The healthcare sector is leading the data revolution. It creates large amounts of data that can change patient care. According to a study by Extract, the healthcare industry produces 11-14% of the world’s data. This includes electronic health records, clinical trials, and medical imaging data like CT scans and MRI scans.


Data has increased a lot with the growth of telemedicine and more digital health tools. This gives data scientists in healthcare a chance to find useful insights. The idea of "quantified health" shows this change. Data from wearable devices and health gadgets are now easily added to medical records. This integration is revolutionizing patient care, making it more personalized and data-driven than ever before.


The article discovers what data science covers in medicine and what is the role of data scientists is in it. Let’s get into it!


Data Science in Healthcare: 5 examples of products

How is data science used in healthcare?

Healthcare is a field like no other, where data isn’t just numbers on a screen—it’s the difference between life and death. Even though healthcare generates a lot of data, like patient records and medical images, much of it is ignored. Data science comes into play by processing these arrays of information and directing them in innovative directions. See what can be done with data science in the health field:


Predictive Analytics for Early Disease Detection 

Predictive analytics is changing healthcare. It helps us see potential health problems before they fully develop. Data scientists can identify risk factors and predict disease outbreaks by analyzing patient data and using machine-learning models.


Deloitte says that predictive analytics can greatly help healthcare. It can lower hospital readmission rates and improve patient outcomes. However, there are risks involved. These include possible data privacy issues and algorithmic biases.

Healthcare providers also need to fully understand and trust the technology. The success of predictive models relies a lot on the quality of the data and the strength of the algorithms used.

A well-known example of data scientists' work is MammaPrint™. This tool is used for breast cancer prognosis. This new test, approved by the FDA (the United States Food and Drug Administration), looks at 70 genes. It helps predict the risk of distant metastases. MammaPrint™ gives a score based on the average of these genes. This changes how we look at breast cancer prognosis.

Drug Discovery 

Traditional drug discovery is often slow and expensive. However, with data science in healthcare, researchers can quickly analyze large datasets. This helps them find potential drug candidates.

According to a report by Digital Science, data science helps researchers find new drug targets. It also predicts how drugs will work and improves clinical trial designs.

This approach significantly accelerates the drug development pipeline, leading to the faster delivery of new therapies to patients. Using data science can help lower the dropout rate in drug development. It does this by spotting early-stage failures, which saves time and resources.

Pattern recognition

Did you know that AI software can find heart murmurs? It can do this as well as or better than expert cardiologists. This is just the beginning of what AI can achieve in clinical care.

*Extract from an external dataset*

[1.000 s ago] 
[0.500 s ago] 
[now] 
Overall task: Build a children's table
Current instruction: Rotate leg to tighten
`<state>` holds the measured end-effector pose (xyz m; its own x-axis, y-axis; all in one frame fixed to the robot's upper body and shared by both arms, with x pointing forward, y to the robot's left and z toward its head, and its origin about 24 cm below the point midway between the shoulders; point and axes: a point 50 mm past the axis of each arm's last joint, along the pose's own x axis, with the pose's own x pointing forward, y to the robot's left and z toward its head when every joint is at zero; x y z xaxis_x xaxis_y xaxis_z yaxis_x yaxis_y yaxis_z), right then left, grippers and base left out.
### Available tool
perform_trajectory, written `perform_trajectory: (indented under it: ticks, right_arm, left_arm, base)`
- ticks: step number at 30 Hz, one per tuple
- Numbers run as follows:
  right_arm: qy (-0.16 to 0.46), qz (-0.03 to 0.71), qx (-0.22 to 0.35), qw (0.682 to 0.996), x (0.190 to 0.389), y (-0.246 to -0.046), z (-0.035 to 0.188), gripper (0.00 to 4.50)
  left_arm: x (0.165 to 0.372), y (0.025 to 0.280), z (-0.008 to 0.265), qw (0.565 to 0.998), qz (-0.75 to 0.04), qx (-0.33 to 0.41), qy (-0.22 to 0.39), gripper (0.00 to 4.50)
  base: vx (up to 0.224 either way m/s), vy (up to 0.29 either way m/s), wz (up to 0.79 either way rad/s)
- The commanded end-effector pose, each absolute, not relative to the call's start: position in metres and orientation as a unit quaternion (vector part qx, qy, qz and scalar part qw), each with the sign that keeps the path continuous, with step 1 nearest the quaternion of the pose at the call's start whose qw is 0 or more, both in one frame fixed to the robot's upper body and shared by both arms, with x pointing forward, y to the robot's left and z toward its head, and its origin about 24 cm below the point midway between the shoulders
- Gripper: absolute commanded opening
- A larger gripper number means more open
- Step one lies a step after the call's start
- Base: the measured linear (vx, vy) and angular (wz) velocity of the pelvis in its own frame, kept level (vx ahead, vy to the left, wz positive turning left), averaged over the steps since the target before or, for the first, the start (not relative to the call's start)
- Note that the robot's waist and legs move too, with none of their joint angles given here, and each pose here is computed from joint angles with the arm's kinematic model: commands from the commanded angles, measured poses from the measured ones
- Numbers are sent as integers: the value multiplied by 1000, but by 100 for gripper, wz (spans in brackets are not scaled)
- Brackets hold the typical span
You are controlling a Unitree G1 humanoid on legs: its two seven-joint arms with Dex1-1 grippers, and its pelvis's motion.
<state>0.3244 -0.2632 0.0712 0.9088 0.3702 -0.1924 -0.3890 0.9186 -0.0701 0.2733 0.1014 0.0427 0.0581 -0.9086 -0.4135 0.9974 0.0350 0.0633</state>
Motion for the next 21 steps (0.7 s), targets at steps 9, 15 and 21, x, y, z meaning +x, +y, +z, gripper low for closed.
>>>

Pattern recognition is one of the most powerful tools data science brings to healthcare. AI and machine learning can analyze complex healthcare data.

They can find subtle patterns that people might miss. Data scientists use advanced algorithms to uncover trends and correlations within patient data that might not be immediately apparent. This ability to detect patterns can lead to earlier and more accurate diagnoses.

Medical imaging 

Data science plays a crucial role in advancing medical imaging technologies, which can help identify abnormalities in our organs. GoDataDrive says that AI and data science give us new details about how organs are structured and how they work.

These technologies can look at brain scans. They can find small changes in brain tissue. They can also predict how likely a disease will progress with great accuracy.

Data science in brain imaging helps doctors diagnose better. It also allows for more personalized treatment plans. By understanding the unique characteristics of each patient's brain, clinicians can tailor interventions, choose the best options for care, 

Personalized Medicine and Targeted Treatments 

Data science allows for the analysis of vast datasets, including genetic information, patient histories, and even lifestyle factors, to create highly individualized treatment plans. The BMC Medicine article "From Hype to Reality: Data Science Enabling Personalized Medicine" highlights an important point.

This approach is very useful in cancer treatment. It allows doctors to customize treatments based on the genetic mutations in a patient’s tumor. This can improve how well treatments work and lower side effects.

This change moves away from a "one-size-fits-all" method. It focuses on a more personalized approach in medicine. This can greatly improve patient outcomes. It also marks a major shift in how healthcare is provided.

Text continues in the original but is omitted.